Chris Oldwood from The OldWood Thing

Whenever you get a bug report be sure you can reproduce the problem before you start and check you’ve fixed the bug when you make your change.

This advice might seem blindly obvious and you’re probably wondering who on earth would try and fix a bug without reproducing the problem first and then without testing the fix works afterwards [1]. I wondered that too but I was recently involved in a bug report that seemed so cut-and-dried I thought I might have to reconsider my own obsessive desire to stick rigidly to the process. I was of course mistaken…

The Bug

A bug showed up in a new message queue processing service that meant when the message queue broker was down for longer than a minute or so the consumer lost its connection and never reconnected in the background. In turn this meant the queue would slowly back-up – the process was still alive and kicking, it just wasn’t servicing the queue.

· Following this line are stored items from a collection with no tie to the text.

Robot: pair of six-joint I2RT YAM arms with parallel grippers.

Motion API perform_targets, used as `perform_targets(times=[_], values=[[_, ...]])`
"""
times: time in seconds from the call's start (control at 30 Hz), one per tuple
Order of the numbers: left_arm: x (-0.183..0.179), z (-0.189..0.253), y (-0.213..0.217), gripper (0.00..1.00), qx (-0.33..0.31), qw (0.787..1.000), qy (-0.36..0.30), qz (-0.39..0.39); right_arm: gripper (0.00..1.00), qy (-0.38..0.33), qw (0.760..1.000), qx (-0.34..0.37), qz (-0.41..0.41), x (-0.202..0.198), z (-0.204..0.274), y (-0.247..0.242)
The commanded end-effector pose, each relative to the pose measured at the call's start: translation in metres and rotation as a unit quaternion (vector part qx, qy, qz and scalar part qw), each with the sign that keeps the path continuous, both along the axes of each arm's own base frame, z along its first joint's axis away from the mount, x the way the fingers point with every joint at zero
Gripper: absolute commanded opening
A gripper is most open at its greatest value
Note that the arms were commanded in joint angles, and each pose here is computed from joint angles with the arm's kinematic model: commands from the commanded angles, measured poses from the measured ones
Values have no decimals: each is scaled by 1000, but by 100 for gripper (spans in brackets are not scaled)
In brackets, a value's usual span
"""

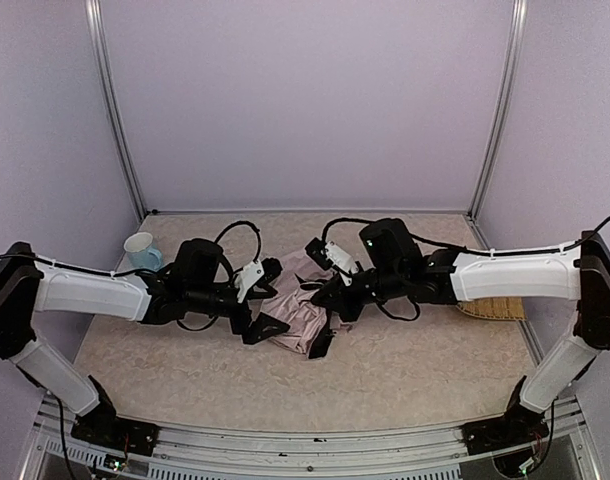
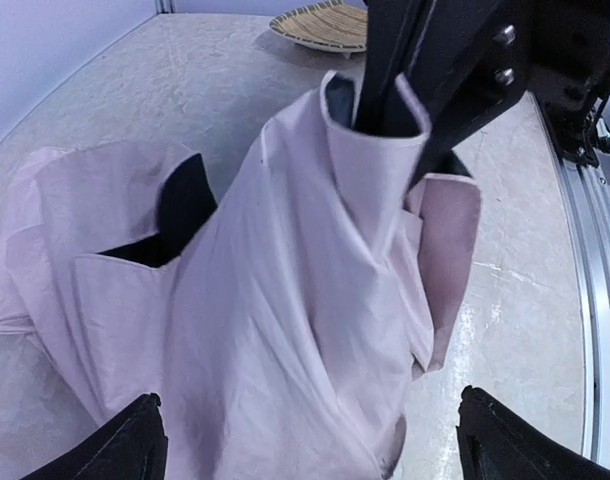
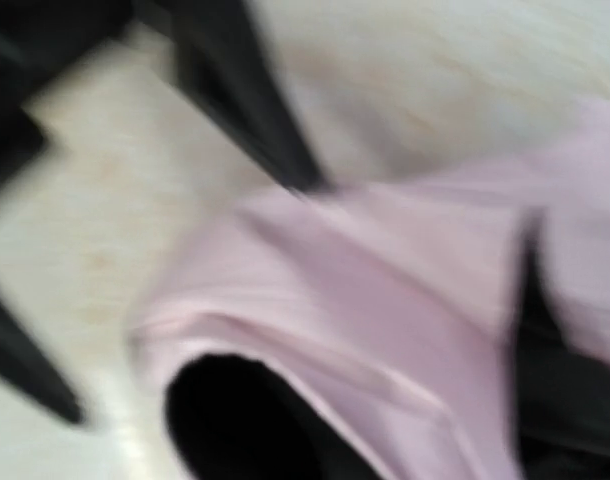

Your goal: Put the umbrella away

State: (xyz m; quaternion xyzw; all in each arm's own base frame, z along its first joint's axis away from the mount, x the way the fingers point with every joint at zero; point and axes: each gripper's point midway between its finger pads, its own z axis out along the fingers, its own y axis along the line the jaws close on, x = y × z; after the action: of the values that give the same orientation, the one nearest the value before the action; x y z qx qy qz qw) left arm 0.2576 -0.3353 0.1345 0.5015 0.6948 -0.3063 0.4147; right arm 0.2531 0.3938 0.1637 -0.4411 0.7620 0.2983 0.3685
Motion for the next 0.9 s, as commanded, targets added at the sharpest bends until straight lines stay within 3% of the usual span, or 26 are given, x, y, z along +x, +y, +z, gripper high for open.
perform_targets(times=[0.0,0.07,0.13,0.17,0.2,0.37,0.5,0.63,0.73,0.87], values=[[12,-8,-15,95,-3,999,-35,-1,0,13,983,91,158,-50,39,16],[19,-7,-24,75,-6,999,-35,-3,0,14,975,116,187,-58,48,16],[24,-4,-29,28,-11,999,-36,-5,0,16,970,139,199,-58,56,9],[22,-4,-31,10,-13,999,-35,-10,0,18,968,149,200,-57,59,5],[19,-5,-31,0,-15,999,-34,-18,0,23,965,161,205,-56,62,-2],[6,-18,-21,0,6,999,-20,-38,0,24,968,194,156,-28,67,-51],[6,-29,-13,0,18,999,-1,-29,3,18,984,176,7,25,51,-104],[10,-26,-15,0,6,1000,9,-22,26,18,982,73,-175,76,11,-154],[14,-24,-19,0,1,1000,17,-20,40,22,980,49,-192,71,-1,-158],[24,-23,-22,0,6,1000,28,-3,54,-19,993,47,-107,15,-1,-119]])
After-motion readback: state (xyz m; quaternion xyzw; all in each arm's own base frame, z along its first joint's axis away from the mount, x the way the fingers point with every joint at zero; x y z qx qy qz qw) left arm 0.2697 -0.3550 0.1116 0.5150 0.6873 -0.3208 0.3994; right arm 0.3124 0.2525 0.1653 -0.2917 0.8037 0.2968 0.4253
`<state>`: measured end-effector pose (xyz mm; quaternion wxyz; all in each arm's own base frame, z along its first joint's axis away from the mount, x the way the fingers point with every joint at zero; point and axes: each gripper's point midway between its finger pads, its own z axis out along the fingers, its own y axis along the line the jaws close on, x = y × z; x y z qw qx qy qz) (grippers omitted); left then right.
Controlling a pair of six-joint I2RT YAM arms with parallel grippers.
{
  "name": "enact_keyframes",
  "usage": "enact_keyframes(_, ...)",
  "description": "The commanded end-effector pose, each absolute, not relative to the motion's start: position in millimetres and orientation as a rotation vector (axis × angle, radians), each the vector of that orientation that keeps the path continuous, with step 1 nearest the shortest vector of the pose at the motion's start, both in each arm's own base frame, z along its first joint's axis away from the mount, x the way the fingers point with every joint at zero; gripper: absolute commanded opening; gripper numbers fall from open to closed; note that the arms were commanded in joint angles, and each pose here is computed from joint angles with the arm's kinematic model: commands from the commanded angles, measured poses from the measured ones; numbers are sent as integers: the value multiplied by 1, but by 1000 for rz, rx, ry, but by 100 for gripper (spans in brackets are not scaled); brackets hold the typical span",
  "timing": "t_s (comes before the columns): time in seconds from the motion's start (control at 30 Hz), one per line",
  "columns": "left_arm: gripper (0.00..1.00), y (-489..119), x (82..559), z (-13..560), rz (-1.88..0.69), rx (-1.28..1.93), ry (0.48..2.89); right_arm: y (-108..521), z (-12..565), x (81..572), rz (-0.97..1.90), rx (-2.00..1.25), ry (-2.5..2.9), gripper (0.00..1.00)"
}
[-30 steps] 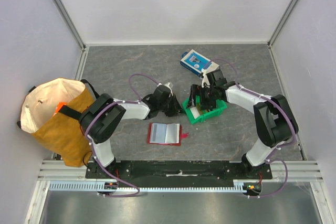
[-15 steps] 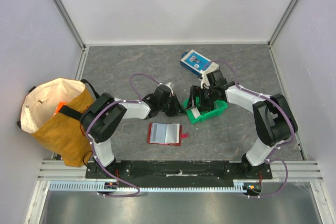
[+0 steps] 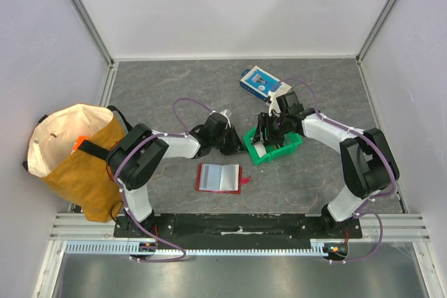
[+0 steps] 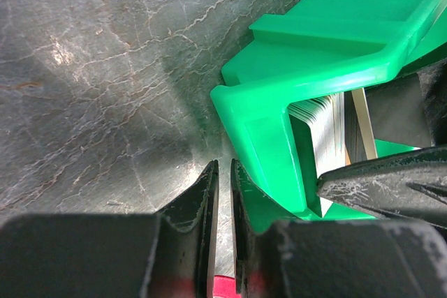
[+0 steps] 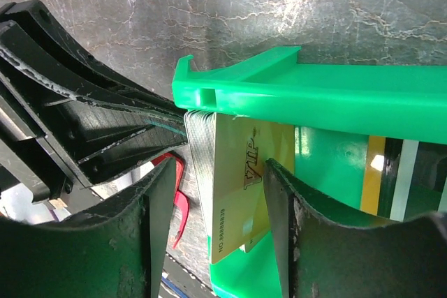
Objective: Put the credit cards into the card holder
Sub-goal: Pick up the credit card from the storage box.
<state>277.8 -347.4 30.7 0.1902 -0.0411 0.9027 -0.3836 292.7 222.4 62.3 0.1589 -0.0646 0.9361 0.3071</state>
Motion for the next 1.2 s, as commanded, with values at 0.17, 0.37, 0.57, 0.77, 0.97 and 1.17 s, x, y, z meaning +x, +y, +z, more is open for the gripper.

This bug report came by way of a production incident and an experienced colleague had triaged the problem so the ticket came into the team with some useful details attached. In the ticket the final log message from the service before it went dark told us that the dispatcher thread had shut down due to the failure to reconnect. The ticket also pointed us to the bit of code where the dispatcher thread was configured.

Looking at the service code along with a quick read of the third party library documentation made it seem pretty obvious that the recovery options configured for the dispatcher were insufficient. It was set-up with only 3 short retries and a circuit breaker for good measure. As a result of the incident some monitoring had been added to the queue so there was no reason why we couldn’t just enable infinite connection retries [2] and effectively disable the circuit breaker. Fixing the dispatcher code was a doddle as the message consumer library is well designed and has good documentation.

It almost seemed too easy…

The Shortest Path

The problem with bugs in infrastructure code like this is that they almost certainly don’t have any automated test coverage because writing them is really hard [3]. In fact testing this kind of issue can be arduous even when done manually as you need to control the middleware which might be outside your control or just something which sits in the background ticking away and therefore is almost invisible unless you wrote the original code or have had to fix it before. Throw in the fact that the bug wasn’t a showstopper and it’s easy to see how you could apply Sir Tony Hoare’s principle about code “being so simple there are no obvious bugs” and just push the change out based on the ability to compile the code and the fact that it doesn’t make matters any worse (you can show you’ve not broken the ability to connect to the queue).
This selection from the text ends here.